Highlights
On Feb. 27, 2026, the U.S. Securities and Exchange Commission (SEC) adopted amendments to its rules and forms to implement the Holding Foreign Insiders Accountable Act (HFIAA), enacted in December 2025.
As discussed in our previous alert, the HFIAA provides that, beginning on March 18, 2026, directors and officers of any foreign private issuer (FPI) with a class of equity securities registered under Section 12 of the Securities Exchange Act of 1934 (the Exchange Act) must report their holdings of and transactions in the FPI’s equity securities pursuant to Section 16(a) of the Exchange Act.
Background
Section 16 of the Exchange Act generally applies to the directors and officers of any issuer with a class of equity securities registered under Section 12 of the Exchange Act, as well as to persons who beneficially own more than 10% of such class. Section 16(a) generally requires these “insiders” to report their holdings of, and transactions in, the issuer’s equity securities by means of filings on Forms 3, 4, and 5.

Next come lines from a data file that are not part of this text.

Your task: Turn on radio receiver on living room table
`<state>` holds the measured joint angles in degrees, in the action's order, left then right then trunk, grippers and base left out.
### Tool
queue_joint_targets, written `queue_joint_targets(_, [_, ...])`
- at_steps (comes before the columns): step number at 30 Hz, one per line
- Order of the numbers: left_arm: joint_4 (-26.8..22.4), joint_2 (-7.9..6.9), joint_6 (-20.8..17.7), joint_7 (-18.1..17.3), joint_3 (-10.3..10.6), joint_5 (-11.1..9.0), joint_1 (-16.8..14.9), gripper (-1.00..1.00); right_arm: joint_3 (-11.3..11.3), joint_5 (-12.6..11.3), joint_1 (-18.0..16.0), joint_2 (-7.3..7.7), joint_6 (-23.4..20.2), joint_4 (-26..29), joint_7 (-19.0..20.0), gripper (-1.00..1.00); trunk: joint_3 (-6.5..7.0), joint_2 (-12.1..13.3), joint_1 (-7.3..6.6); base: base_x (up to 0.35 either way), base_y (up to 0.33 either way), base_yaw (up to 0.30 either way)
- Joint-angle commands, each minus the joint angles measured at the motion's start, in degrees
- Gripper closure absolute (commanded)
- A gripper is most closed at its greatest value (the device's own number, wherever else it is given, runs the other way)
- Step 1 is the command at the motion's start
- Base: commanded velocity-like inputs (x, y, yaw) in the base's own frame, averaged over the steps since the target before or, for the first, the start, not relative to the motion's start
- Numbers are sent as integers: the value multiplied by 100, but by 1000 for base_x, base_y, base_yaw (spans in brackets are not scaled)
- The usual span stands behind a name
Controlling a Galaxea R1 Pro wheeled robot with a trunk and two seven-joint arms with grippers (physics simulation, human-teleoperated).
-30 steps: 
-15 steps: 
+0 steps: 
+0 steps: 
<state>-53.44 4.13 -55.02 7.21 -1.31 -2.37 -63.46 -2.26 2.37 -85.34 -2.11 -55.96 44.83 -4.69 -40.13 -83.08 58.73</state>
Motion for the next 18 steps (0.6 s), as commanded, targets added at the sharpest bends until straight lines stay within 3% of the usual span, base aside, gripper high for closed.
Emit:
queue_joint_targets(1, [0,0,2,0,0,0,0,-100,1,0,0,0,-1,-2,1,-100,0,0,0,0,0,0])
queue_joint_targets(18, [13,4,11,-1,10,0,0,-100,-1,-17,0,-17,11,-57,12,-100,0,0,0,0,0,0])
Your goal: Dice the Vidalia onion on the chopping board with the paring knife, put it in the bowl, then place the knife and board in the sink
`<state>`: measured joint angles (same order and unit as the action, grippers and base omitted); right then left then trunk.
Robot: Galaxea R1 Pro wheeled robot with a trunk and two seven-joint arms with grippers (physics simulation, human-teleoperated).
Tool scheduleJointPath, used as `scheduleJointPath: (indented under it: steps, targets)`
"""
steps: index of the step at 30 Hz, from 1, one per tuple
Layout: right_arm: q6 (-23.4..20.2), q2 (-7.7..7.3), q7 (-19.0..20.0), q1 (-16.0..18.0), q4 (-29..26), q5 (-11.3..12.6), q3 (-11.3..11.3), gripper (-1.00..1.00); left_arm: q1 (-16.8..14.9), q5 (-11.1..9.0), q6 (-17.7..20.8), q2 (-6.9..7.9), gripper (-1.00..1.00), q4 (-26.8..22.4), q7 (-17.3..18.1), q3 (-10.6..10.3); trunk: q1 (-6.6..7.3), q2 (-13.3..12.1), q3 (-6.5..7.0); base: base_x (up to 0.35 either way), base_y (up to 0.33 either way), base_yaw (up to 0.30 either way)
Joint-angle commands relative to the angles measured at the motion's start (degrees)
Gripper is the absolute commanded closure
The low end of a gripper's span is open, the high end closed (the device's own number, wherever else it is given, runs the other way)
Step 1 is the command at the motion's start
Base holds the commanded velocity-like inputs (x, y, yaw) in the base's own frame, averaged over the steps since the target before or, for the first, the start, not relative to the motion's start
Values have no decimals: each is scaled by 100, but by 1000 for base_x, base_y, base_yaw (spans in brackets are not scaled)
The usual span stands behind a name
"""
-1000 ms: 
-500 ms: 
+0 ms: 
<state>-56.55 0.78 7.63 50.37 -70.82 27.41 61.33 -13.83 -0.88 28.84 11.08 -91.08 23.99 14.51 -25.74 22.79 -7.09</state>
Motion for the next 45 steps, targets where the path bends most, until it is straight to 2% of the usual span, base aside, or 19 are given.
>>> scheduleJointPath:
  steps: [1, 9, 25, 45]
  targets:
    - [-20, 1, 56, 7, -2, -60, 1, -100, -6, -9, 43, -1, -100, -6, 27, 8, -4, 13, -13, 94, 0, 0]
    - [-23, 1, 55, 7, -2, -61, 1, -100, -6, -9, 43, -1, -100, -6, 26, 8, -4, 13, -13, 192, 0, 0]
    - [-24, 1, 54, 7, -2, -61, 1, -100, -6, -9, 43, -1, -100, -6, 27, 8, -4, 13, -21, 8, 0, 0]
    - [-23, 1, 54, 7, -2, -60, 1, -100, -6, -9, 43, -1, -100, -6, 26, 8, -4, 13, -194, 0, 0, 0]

SEC rules have traditionally exempted FPI insiders from Section 16(a) reporting. The HFIAA changed that by amending Section 16(a) to cover FPI directors and officers. The HFIAA directed the SEC to revise its rules and forms accordingly.
The SEC’s Implementing Amendments
The SEC’s rule and form amendments are consistent with the statutory scope of the HFIAA.
Only FPI Directors and Officers Are Subject to Section 16(a) Reporting
The SEC has confirmed that the new Section 16(a) reporting requirements mandated by the HFIAA apply only to an FPI’s “directors,” as defined in Section 3(a)(7) of the Exchange Act, and “officers,” as defined in Rule 16a-1(f).
The SEC has not extended, as some had speculated it might, Section 16(a) reporting obligations to an FPI’s 10% beneficial owners. That is, a 10% beneficial owner will be subject to Section 16(a) reporting only if, and solely on the basis that, it is also a director or an officer of the FPI.
FPI Exemptions under Sections 16(b) and 16(c) Remain Intact
Consistent with the HFIAA, all of an FPI’s insiders — directors, officers, and 10% beneficial owners — will continue to be exempt from Section 16(b), which concerns disgorgement of short-swing trading profits, and Section 16(c), which generally prohibits short sales.
Potential Jurisdictional Exemptions Not Yet Addressed
The HFIAA authorizes the SEC to exempt from Section 16(a) reporting the directors and officers of FPIs organized in jurisdictions which the SEC deems to impose requirements substantially similar to Section 16(a). While SEC Chair Paul Atkins has stated that the SEC staff is “actively evaluating” the matter, it remains to be seen whether and when the SEC might exercise this exemptive power. At this point, therefore, all FPI directors and officers should assume that they will be subject to Section 16(a) reporting as of March 18, 2026.
Next Steps
As noted in our previous alert, we recommend that FPIs continue to focus on the following points in advance of March 18, 2026:
Reach a conclusion on the identity of the FPI’s Section 16 “officers,” paying particular attention to the definition of that term expressed in Rule 16a-1(f).
Obtain EDGAR access and coordinate filing permissions.
Prepare a Form 3 for each director and officer, so they are ready to be filed by March 18, 2026.
Plan for internal reporting responsibilities and mechanics, including ensuring that any pre-trade clearance procedures for directors and officers enable Forms 4 to be filed within the two-business-day deadline following a reportable transaction.